Wednesday, 30 May 2007

Product Shots: Behind the Scenes

This journal entry is based round a product photo, and some overall shots which show the setup. There were two tricks to this shot which I thought were worth some mention. The first is how I got the gradient colour background from purple to silver, and the second is how I got smooth clean lighting on the screen, without any harsh highlights. So first of all, here's the shot.

The gradient background is actually pretty simple. I got some silver paper which reflects light quite a bit (you can see the reflection of the multimeter at the bottom). The top of the image reflects light in front of the multimeter, and the bottom reflects light above the multimeter. So therefore the colour you want at the bottom should be softly lit from above, and the colour you want the top should be lit from the front. For this reason, I just used the light I was lighting the multimeter with to light the top of the background. I put a softbox in above with a purple gel filter for the bottom part of the image, and the shape of the background paper makes the gradient fill work.

To smoothly light the screen, I needed a soft even source of light in front of the multimeter. To do this, I got two white sheets of foam board to the left and right of the camera angle. Two flashes fired up towards these boards, reflecting and creating the light source. I angled the boards back to drop the light off towards the top of the multimeter, making the screen a bit easier to read.

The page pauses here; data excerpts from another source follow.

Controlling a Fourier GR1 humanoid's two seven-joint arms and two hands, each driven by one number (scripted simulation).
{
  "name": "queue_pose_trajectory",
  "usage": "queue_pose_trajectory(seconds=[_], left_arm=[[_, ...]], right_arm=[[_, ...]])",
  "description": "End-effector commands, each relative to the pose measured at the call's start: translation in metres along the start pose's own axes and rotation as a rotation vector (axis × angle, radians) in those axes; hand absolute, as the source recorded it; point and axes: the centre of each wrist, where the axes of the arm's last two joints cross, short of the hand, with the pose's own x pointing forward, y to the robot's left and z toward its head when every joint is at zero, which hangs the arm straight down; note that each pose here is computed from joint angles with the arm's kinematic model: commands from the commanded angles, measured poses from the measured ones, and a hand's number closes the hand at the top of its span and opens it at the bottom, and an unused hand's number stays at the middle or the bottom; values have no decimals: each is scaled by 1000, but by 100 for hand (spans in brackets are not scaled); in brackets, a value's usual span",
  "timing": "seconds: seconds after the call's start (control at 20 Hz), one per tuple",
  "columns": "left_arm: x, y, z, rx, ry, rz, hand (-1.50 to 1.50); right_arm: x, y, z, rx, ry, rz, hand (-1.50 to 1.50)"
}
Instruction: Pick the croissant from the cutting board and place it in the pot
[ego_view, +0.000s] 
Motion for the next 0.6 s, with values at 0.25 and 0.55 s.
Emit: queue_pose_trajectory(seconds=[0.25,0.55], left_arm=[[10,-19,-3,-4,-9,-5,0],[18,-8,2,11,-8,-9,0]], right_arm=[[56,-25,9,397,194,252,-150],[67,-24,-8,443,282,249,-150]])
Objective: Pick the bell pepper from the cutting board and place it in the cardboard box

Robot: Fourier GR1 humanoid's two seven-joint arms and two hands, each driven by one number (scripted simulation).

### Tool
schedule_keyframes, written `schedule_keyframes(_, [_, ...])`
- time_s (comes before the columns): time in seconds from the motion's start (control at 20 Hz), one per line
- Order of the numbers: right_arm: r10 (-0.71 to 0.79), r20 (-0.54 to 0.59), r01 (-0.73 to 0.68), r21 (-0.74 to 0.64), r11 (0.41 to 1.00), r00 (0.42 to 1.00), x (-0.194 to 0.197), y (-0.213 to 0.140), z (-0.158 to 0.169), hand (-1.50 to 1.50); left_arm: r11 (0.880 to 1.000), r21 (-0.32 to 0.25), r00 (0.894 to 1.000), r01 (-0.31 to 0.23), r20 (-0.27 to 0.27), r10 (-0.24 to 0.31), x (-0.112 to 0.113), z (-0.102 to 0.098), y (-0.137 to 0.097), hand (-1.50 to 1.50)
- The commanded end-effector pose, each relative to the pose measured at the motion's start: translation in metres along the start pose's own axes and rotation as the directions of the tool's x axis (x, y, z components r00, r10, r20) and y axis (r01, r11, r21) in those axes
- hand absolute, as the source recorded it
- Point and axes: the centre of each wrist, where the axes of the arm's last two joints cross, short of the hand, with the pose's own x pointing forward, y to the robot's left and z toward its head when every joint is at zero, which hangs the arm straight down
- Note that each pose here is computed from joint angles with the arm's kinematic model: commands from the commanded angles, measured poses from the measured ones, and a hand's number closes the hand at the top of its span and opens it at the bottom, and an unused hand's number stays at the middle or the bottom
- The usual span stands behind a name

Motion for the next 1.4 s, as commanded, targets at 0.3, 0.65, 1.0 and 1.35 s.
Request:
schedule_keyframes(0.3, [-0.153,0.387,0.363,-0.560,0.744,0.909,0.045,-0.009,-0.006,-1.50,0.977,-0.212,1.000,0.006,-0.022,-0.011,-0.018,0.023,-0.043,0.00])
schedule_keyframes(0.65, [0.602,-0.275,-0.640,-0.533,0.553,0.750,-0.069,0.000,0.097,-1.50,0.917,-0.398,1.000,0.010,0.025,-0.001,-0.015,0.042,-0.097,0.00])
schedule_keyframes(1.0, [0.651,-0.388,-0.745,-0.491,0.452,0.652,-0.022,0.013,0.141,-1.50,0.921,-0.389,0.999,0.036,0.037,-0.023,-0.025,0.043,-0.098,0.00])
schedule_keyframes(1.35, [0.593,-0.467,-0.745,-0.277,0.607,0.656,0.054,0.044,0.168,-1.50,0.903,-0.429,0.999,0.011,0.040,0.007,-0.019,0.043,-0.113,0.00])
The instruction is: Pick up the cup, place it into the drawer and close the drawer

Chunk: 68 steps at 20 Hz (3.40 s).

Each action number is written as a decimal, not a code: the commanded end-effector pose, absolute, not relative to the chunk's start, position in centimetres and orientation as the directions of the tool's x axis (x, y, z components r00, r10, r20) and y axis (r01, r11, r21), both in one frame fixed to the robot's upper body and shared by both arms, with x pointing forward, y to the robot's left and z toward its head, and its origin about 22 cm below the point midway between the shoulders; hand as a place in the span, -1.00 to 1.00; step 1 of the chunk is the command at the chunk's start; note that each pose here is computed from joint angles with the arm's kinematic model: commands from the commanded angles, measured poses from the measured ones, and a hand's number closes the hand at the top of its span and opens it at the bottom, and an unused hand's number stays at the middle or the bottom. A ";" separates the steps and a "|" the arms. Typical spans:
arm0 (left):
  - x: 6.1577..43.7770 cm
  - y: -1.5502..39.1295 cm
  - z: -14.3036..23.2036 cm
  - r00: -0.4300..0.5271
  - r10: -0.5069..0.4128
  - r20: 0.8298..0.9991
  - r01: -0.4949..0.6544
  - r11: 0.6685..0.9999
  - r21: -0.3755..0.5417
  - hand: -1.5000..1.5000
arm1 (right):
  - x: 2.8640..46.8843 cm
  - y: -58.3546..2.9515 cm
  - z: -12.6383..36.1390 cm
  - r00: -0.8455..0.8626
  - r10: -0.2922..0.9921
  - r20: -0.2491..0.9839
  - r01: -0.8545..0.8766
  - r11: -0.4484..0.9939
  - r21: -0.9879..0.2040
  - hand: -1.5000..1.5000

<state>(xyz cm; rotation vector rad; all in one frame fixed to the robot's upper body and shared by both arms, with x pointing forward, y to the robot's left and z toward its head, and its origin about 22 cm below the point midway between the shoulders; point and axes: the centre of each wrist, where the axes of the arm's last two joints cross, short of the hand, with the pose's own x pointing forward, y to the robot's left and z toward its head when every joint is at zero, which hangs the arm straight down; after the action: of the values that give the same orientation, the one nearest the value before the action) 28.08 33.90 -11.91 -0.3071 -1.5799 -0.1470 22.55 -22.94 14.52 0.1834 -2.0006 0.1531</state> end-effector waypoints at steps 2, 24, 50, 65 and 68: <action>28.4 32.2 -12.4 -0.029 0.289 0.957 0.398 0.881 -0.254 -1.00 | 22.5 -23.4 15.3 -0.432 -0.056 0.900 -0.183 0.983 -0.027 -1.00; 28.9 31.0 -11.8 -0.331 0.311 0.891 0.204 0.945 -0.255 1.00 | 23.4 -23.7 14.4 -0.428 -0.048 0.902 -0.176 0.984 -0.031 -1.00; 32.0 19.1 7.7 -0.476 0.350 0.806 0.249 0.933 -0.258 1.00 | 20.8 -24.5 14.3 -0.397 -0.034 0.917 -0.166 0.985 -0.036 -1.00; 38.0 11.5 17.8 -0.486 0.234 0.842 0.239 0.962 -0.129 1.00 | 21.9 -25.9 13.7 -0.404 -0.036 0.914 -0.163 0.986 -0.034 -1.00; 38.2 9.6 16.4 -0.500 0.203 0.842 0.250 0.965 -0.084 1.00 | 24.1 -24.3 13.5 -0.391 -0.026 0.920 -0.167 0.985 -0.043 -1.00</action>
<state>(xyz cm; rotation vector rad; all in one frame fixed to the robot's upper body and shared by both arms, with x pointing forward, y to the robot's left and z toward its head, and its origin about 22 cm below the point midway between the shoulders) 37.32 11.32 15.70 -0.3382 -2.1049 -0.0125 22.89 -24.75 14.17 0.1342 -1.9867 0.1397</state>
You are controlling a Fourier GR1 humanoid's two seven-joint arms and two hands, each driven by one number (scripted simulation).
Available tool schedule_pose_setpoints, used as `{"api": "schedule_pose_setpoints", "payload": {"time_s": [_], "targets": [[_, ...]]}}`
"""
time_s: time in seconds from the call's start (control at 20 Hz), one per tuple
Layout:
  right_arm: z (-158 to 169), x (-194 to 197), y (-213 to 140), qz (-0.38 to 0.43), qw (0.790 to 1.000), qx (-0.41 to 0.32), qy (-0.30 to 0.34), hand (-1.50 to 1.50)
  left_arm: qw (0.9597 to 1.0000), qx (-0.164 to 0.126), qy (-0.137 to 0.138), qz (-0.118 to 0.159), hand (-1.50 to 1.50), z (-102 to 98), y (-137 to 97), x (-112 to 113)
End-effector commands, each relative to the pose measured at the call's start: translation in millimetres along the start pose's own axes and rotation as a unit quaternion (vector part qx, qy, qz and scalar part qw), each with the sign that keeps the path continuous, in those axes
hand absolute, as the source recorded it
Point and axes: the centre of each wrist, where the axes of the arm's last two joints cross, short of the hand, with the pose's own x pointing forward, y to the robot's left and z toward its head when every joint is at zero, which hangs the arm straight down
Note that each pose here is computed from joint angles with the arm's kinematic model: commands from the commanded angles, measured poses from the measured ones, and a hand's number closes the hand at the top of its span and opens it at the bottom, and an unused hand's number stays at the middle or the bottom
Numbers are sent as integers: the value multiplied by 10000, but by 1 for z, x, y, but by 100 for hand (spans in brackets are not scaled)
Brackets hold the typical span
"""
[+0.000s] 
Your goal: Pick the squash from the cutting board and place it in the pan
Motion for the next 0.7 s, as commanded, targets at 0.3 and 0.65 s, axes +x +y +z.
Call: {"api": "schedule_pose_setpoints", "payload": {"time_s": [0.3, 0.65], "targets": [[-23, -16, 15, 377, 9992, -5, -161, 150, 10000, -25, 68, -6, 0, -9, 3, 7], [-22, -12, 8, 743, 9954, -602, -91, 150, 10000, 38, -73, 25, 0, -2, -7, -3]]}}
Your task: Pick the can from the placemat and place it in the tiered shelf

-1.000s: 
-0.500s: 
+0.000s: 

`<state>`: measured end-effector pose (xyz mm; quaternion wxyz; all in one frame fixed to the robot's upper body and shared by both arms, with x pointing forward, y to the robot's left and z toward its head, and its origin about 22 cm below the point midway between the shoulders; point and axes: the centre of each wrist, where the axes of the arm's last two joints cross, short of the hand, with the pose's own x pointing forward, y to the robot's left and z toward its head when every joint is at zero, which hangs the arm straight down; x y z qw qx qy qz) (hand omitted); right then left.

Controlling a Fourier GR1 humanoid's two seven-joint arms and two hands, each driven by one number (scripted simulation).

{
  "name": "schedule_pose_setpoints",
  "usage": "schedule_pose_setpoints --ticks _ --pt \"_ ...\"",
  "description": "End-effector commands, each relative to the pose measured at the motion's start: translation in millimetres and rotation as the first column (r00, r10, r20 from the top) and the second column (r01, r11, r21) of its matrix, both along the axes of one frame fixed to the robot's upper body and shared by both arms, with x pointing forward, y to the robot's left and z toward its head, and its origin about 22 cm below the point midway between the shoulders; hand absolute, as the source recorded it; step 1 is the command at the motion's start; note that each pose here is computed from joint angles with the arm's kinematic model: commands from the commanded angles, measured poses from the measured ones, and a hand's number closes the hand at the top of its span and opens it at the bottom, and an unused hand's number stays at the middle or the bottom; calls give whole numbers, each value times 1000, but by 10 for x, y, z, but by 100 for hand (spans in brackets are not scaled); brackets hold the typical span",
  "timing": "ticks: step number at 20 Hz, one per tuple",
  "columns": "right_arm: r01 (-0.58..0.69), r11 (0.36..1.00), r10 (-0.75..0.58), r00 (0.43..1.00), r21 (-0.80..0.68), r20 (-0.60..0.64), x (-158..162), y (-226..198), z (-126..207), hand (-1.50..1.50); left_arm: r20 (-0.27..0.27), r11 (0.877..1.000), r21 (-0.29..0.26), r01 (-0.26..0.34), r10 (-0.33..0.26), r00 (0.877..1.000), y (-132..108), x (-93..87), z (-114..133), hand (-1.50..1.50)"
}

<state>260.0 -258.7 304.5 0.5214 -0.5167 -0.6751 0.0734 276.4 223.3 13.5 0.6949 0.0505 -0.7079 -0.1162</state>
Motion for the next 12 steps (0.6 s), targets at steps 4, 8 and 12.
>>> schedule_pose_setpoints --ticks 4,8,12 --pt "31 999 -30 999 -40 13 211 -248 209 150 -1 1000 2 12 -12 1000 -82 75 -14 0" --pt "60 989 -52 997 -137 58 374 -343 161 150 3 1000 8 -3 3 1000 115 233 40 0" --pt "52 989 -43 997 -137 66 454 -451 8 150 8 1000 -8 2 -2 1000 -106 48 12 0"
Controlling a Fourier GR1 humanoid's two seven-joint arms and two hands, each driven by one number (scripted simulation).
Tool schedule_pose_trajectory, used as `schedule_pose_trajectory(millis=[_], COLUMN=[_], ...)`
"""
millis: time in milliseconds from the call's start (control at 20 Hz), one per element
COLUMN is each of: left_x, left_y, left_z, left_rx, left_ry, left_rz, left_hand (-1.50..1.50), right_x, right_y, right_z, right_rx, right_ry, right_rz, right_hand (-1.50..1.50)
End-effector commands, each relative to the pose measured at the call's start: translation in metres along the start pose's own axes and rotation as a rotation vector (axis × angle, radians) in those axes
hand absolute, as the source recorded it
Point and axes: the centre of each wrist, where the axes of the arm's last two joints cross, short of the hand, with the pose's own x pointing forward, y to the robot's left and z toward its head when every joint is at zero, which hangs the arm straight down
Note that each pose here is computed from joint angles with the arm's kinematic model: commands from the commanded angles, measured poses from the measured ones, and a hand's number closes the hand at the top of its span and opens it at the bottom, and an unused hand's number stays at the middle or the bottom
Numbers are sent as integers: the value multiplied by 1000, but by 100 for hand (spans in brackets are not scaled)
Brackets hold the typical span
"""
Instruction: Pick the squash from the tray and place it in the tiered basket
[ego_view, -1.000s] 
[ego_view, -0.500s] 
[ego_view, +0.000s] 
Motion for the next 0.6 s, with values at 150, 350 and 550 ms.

For a bit of added punch, I used a warming Daylight -> Tungsten conversion filter gel on the flash to the right of the camera, and you can see its given a warm colour to the highlight on the right of the multimeter, and also made the light on the front of the multimeter nice and warm.

So that's all there is to it...pretty simple. Here's some shots of the setup.

Lighting Modifiers: Honeycomb style "snoot"

I'd been reading about honeycomb filters being made out of cardboard and correx plastic sheets. I got a hold of a sheet of black correx (I had loads of the stuff, but unfortunately no black) to try it out. I simply cut two strips 4 cm wide across the grain (holes through the correx travelling perpendicular to the cut). I then cut these into sections slightly wider than the flashgun head. I glued them all together in a stack, then using some foamcore board, I made a 6cm top and bottom which I then glued to the correx boards. I then put on some red tape to hold the whole lot together (I don't trust glue fully when things get bumped about) and a line of velcro strip like the flashguns have to let filter gels be attached if necessary. It also serves the dual purpose of backing up the tape in holding the whole lot together. To finish it off, I put one line of the hook velcro strip on the inside where the flashgun sits, so the honeycomb is held firmly onto the flash. With a little twist, the honeycomb easily goes on and off the flash.

Here you can see the honeycomb on the flash viewed from just off axis.

In the following two, you can see in comparison how the light falls off as you come off axis, showing how the honeycomb focusses the light beam.

Here you can see the honeycomb attachment to the flashgun, and also how slim a beam it provides on the background. This is as tight as the beam provided by the longest snoot I have made before, which is about 8 inches long. I find the falloff much more pleasant than a snoot provides. No double shadows which is a definite plus!

While they're not quite as light efficient (all the bits blocking light), they are very space efficient. A long snoot takes a lot of space in comparison to a 6cm by 10cm by 4cm honeycomb. In actual fact, this honeycomb is actually a little too long. Its beam is very very direct. I might well make a shorter version which isn't so direct.